All lines below containing "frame" are to be listed.

=== Begin Enclosure ===

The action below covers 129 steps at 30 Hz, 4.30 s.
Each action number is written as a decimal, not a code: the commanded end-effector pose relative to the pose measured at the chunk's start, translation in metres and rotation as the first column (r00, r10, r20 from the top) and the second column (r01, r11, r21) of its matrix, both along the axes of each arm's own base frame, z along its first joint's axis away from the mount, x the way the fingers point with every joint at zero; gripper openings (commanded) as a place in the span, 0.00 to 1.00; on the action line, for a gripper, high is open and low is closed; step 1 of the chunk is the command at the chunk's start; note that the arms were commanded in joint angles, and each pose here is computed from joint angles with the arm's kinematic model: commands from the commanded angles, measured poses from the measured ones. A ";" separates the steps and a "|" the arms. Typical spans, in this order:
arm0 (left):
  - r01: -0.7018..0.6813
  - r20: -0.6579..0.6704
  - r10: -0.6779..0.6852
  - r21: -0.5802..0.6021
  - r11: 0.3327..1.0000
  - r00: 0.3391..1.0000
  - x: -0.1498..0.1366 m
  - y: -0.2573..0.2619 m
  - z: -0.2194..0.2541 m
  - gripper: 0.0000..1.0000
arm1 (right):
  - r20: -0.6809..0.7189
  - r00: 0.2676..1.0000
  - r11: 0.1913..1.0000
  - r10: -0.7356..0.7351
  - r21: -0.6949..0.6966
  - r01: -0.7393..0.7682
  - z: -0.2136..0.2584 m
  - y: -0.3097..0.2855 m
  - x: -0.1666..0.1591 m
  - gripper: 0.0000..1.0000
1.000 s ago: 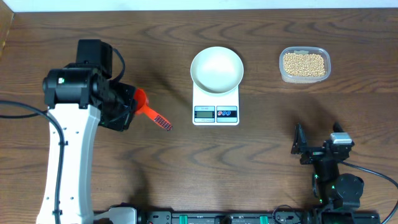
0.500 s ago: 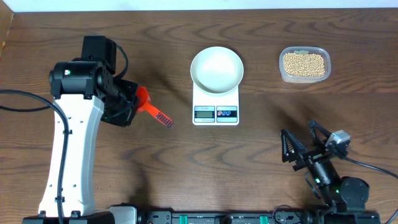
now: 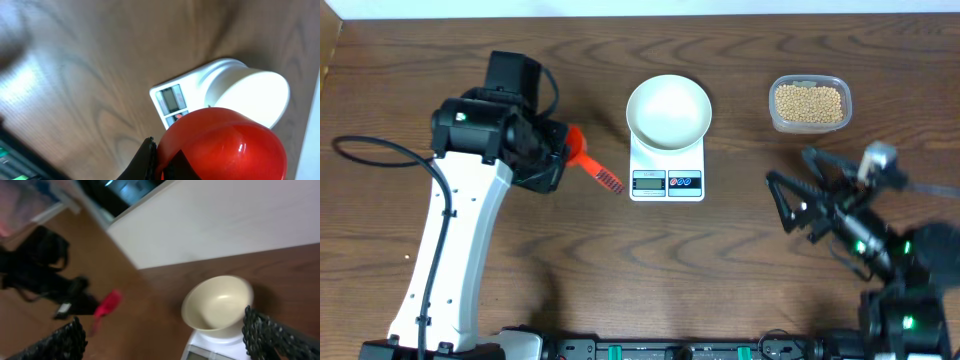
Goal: Scoop item into bowl and weigh 50g on scale
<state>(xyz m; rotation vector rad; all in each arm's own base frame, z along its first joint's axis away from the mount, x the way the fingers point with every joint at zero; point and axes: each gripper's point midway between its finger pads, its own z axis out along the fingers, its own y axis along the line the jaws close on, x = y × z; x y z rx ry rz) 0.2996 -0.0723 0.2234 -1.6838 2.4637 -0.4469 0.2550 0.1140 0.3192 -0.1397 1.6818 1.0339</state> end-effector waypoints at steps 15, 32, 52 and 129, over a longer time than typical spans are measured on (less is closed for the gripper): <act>-0.079 0.044 0.083 -0.079 0.994 0.996 0.012 -0.043 0.004 0.07 | -0.377 0.825 0.907 0.420 0.162 -0.388 -0.051 0.087 0.026 0.99; -0.105 -0.040 0.103 -0.049 0.993 0.994 0.000 -0.087 -0.020 0.07 | -0.534 0.761 0.929 0.369 0.232 -0.288 -0.082 0.090 0.044 0.93; -0.161 -0.078 0.154 -0.092 0.983 0.985 0.004 -0.103 -0.028 0.07 | -0.582 0.705 0.914 0.405 0.274 -0.299 -0.080 0.126 0.028 0.44; -0.102 -0.116 0.092 -0.089 0.991 0.989 -0.008 -0.105 -0.030 0.88 | -0.587 0.781 0.977 0.214 0.123 -0.175 -0.102 0.139 0.039 0.01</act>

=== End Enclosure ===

YOUR SOLUTION>
Each action number is written as a decimal, not a code: the commanded end-effector pose relative to the pose measured at the chunk's start, translation in metres and rotation as the first column (r00, r10, r20 from the top) and the second column (r01, r11, r21) of its matrix, both along the axes of each arm's own base frame, z along its first joint's axis away from the mount, x the way the fingers point with every joint at zero; gripper openings (commanded) as a place in the span, 0.00 to 1.00; on the action line, for a gripper, high is open and low is closed; step 1 of the chunk is the command at the chunk's start; note that the arms were commanded in joint angles, and each pose here is computed from joint angles with the arm's kinematic model: commands from the commanded angles, measured poses from the measured ones. A ";" separates the steps and a "|" the arms. Typical spans, in this order:
<state>(xyz m; rotation vector rad; all in each arm's own base frame, z along its first joint's axis away from the mount, x the way the fingers point with every joint at zero; point and axes: each gripper's point midway between its finger pads, its own z axis out along the fingers, its own y axis along the line the jaws close on, x = y × z; x y z rx ry rz) 0.2996 -0.0723 0.2234 -1.6838 2.4637 -0.4469 0.2550 0.1140 0.3192 -0.1397 1.6818 1.0339</state> end-effector waypoints at steps 15, 32, 52 and 129, over a longer time than typical spans are measured on (less is closed for the gripper): <act>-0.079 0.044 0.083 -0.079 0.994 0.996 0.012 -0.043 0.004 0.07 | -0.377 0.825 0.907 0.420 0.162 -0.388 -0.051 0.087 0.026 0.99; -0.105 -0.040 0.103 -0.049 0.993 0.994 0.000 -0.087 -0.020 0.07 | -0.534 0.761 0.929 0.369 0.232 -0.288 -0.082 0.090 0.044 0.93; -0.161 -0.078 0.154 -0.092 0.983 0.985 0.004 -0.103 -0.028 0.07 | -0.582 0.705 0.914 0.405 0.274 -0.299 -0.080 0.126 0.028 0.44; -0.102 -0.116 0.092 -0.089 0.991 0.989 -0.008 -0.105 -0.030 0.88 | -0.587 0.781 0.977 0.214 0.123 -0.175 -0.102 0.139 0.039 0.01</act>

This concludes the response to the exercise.